* [Task description]: Copy out the listing in full, exactly as written, but not its pictures.

* [Data below]:
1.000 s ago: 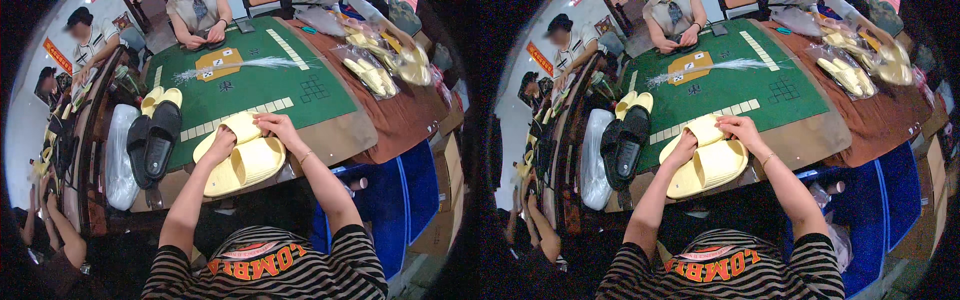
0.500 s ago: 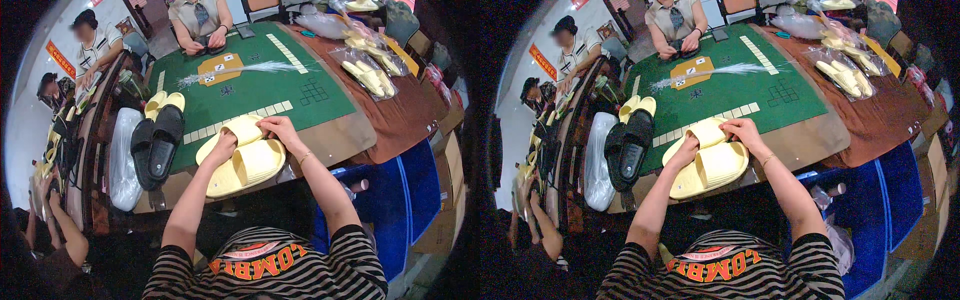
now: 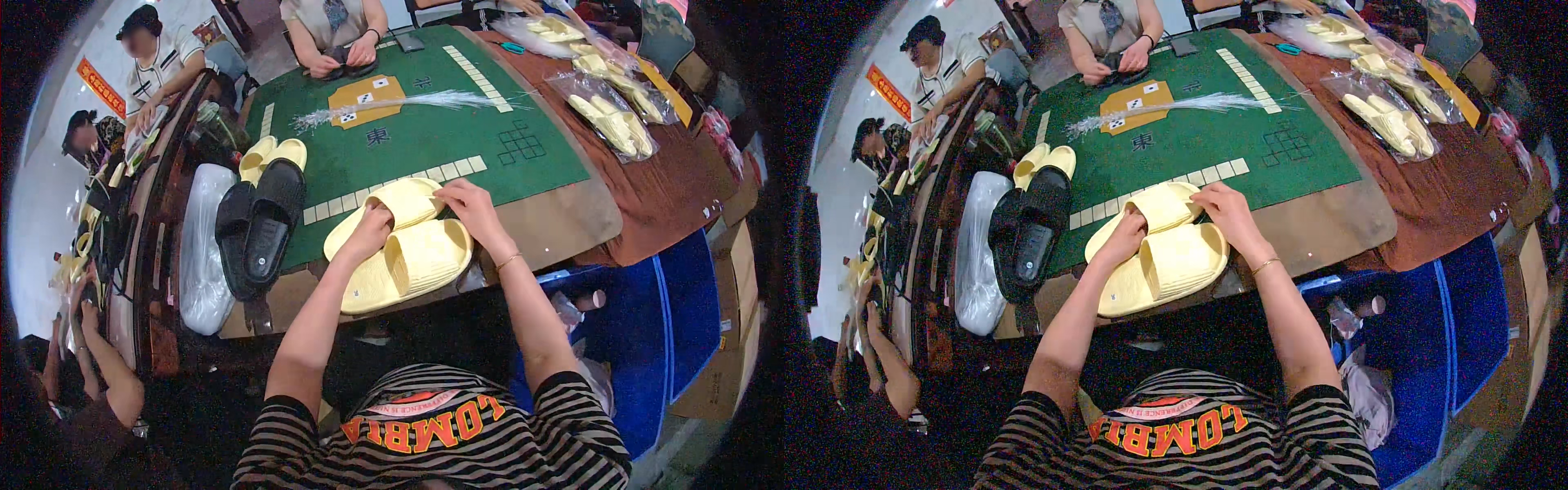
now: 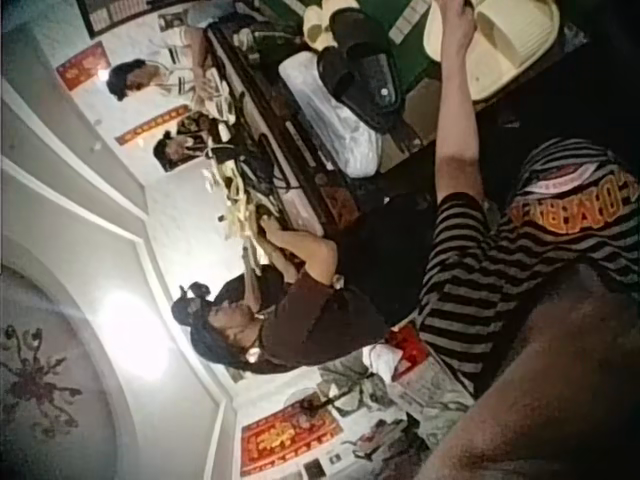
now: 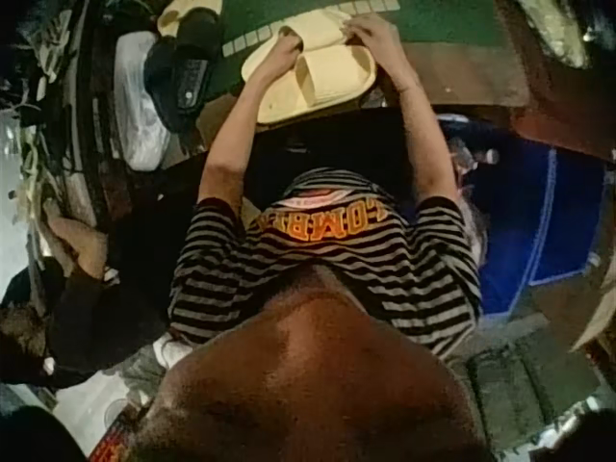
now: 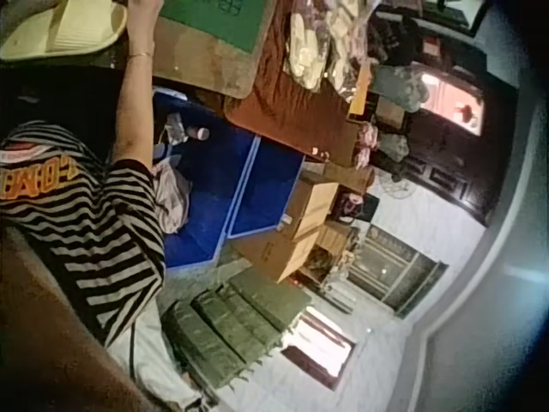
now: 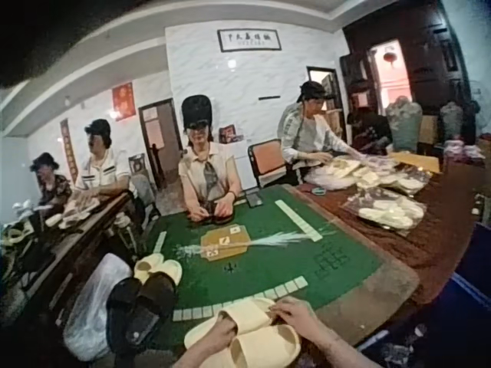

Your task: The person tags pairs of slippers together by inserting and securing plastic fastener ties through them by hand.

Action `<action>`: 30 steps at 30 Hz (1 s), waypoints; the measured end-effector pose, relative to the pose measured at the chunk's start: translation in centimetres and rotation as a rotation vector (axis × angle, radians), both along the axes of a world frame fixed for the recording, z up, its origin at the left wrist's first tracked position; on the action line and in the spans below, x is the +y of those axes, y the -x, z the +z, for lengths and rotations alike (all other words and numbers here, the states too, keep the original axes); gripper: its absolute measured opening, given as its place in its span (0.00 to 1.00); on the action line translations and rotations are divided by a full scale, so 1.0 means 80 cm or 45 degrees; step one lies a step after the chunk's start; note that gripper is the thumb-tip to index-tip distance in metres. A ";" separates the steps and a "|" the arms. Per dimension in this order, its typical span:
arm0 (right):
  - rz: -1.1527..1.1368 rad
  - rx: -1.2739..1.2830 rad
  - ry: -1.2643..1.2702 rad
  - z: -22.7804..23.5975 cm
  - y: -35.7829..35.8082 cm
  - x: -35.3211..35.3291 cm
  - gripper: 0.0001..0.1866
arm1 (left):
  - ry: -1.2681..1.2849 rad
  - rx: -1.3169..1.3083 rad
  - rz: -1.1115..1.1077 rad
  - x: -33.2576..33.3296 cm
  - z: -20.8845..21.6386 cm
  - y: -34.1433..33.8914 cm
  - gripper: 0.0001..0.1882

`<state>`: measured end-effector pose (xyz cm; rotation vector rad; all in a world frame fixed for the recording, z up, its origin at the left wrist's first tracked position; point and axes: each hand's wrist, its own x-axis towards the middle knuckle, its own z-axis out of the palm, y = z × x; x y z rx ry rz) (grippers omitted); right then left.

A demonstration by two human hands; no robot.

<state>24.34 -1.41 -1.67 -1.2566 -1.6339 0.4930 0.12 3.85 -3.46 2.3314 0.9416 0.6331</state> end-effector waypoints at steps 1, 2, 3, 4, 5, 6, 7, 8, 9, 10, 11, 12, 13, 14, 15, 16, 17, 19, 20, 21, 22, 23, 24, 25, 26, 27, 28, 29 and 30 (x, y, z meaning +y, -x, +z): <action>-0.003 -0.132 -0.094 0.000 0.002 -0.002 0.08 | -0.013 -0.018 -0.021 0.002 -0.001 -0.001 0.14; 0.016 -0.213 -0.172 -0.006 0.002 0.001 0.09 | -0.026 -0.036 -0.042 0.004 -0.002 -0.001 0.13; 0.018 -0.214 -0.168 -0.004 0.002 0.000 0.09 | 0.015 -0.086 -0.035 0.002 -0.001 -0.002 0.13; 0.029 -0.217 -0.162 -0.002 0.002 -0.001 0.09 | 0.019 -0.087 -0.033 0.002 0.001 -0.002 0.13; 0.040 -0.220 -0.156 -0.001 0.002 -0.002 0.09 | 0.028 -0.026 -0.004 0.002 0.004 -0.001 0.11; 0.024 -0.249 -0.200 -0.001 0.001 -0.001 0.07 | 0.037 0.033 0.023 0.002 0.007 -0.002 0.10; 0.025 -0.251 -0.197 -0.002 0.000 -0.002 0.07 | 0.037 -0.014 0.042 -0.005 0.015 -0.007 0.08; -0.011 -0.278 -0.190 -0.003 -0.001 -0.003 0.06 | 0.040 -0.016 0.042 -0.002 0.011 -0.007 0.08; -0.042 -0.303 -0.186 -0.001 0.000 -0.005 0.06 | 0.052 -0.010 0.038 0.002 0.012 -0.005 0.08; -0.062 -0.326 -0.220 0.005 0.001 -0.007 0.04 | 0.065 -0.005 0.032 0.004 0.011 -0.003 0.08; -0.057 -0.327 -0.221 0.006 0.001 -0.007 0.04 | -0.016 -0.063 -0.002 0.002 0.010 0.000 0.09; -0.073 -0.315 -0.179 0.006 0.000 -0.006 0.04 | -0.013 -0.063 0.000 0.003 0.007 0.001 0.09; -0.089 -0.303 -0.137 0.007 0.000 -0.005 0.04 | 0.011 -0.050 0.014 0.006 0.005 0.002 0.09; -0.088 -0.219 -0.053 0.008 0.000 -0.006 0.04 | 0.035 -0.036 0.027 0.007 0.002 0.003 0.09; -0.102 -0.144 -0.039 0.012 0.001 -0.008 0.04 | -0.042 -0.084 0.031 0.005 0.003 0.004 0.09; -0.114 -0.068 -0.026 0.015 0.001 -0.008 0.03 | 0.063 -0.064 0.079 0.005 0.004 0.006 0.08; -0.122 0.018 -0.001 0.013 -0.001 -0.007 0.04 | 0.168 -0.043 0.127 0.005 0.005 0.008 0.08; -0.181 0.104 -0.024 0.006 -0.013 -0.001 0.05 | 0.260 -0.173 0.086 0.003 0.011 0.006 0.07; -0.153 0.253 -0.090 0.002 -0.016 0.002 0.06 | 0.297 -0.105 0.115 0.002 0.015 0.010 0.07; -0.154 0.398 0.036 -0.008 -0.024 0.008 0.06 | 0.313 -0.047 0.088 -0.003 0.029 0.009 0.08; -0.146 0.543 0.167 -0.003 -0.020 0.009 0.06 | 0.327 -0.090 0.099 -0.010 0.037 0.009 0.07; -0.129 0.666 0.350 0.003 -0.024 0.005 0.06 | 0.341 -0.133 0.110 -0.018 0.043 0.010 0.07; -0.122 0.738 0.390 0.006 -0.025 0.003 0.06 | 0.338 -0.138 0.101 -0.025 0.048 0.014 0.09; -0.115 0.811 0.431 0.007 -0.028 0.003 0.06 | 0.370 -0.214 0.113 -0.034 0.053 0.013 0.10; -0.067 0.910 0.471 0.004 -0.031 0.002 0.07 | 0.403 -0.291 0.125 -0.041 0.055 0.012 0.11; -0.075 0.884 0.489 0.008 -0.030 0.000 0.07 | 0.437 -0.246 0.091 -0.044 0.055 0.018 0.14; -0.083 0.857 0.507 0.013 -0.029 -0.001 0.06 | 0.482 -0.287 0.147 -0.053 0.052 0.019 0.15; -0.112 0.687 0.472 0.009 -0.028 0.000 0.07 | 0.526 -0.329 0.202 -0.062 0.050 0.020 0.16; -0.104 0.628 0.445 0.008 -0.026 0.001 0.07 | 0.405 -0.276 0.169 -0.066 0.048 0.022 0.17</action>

* [Task solution]:
1.000 s ago: 
0.500 s ago: 
now: 
now: 
now: 
now: 
now: 

Your task: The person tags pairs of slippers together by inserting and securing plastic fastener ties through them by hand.

Action `<action>`: 30 steps at 30 Hz (1 s), waypoints; the measured end-effector pose, relative to the pose measured at the chunk's start: translation in centimetres and rotation as a rotation vector (axis × angle, radians), both along the axes of a world frame fixed for the recording, z up, its origin at the left wrist's first tracked position; on the action line and in the spans below, x is the +y of those axes, y the -x, z the +z, for lengths and rotations alike (all other words and numbers here, the states too, keep the original axes); gripper: its absolute measured opening, given as its place in its span (0.00 to 1.00); on the action line translations and rotations are divided by a full scale, so 1.0 means 80 cm or 45 degrees; step one lies a step after the chunk's start; note that gripper is the thumb-tip to index-tip distance in metres. A ";" separates the steps and a "|" the arms. Per dimension in this order, its typical span:
arm0 (right):
  - rz: -1.1527..1.1368 rad
  - rx: -1.2739..1.2830 rad
  - ry: -1.2643..1.2702 rad
  - z: -22.7804..23.5975 cm
  - y: -35.7829..35.8082 cm
  - x: -35.3211..35.3291 cm
  - gripper: 0.0001..0.1866
arm1 (left):
  - ry: -1.2681..1.2849 rad
  - rx: -1.3169..1.3083 rad
  - rz: -1.1115..1.1077 rad
  - x: -33.2576..33.3296 cm
  - z: -20.8845..21.6386 cm
  - y: -34.1433..33.8914 cm
  - gripper: 0.0001..0.1882

`<state>`: measured end-effector pose (xyz cm; rotation vector rad; all in a world frame fixed for the recording, z up, its origin at the left wrist's first tracked position; point and axes: each hand's wrist, its own x-axis towards the middle knuckle, its own z-axis out of the palm, y = z × x; x y z rx ry rz) (grippers omitted); right then left.

A demonstration by two human hands; no robot.

<state>24.34 -1.41 -1.67 -1.2566 -1.6339 0.4930 0.12 3.85 -3.46 2.3314 0.9416 0.6331</state> end-effector waypoints at steps 1, 2, 3, 4, 5, 6, 7, 8, 9, 10, 11, 12, 13, 14, 15, 16, 17, 19, 20, 21, 22, 23, 24, 25, 26, 27, 28, 29 and 30 (x, y, z meaning +y, -x, +z): <action>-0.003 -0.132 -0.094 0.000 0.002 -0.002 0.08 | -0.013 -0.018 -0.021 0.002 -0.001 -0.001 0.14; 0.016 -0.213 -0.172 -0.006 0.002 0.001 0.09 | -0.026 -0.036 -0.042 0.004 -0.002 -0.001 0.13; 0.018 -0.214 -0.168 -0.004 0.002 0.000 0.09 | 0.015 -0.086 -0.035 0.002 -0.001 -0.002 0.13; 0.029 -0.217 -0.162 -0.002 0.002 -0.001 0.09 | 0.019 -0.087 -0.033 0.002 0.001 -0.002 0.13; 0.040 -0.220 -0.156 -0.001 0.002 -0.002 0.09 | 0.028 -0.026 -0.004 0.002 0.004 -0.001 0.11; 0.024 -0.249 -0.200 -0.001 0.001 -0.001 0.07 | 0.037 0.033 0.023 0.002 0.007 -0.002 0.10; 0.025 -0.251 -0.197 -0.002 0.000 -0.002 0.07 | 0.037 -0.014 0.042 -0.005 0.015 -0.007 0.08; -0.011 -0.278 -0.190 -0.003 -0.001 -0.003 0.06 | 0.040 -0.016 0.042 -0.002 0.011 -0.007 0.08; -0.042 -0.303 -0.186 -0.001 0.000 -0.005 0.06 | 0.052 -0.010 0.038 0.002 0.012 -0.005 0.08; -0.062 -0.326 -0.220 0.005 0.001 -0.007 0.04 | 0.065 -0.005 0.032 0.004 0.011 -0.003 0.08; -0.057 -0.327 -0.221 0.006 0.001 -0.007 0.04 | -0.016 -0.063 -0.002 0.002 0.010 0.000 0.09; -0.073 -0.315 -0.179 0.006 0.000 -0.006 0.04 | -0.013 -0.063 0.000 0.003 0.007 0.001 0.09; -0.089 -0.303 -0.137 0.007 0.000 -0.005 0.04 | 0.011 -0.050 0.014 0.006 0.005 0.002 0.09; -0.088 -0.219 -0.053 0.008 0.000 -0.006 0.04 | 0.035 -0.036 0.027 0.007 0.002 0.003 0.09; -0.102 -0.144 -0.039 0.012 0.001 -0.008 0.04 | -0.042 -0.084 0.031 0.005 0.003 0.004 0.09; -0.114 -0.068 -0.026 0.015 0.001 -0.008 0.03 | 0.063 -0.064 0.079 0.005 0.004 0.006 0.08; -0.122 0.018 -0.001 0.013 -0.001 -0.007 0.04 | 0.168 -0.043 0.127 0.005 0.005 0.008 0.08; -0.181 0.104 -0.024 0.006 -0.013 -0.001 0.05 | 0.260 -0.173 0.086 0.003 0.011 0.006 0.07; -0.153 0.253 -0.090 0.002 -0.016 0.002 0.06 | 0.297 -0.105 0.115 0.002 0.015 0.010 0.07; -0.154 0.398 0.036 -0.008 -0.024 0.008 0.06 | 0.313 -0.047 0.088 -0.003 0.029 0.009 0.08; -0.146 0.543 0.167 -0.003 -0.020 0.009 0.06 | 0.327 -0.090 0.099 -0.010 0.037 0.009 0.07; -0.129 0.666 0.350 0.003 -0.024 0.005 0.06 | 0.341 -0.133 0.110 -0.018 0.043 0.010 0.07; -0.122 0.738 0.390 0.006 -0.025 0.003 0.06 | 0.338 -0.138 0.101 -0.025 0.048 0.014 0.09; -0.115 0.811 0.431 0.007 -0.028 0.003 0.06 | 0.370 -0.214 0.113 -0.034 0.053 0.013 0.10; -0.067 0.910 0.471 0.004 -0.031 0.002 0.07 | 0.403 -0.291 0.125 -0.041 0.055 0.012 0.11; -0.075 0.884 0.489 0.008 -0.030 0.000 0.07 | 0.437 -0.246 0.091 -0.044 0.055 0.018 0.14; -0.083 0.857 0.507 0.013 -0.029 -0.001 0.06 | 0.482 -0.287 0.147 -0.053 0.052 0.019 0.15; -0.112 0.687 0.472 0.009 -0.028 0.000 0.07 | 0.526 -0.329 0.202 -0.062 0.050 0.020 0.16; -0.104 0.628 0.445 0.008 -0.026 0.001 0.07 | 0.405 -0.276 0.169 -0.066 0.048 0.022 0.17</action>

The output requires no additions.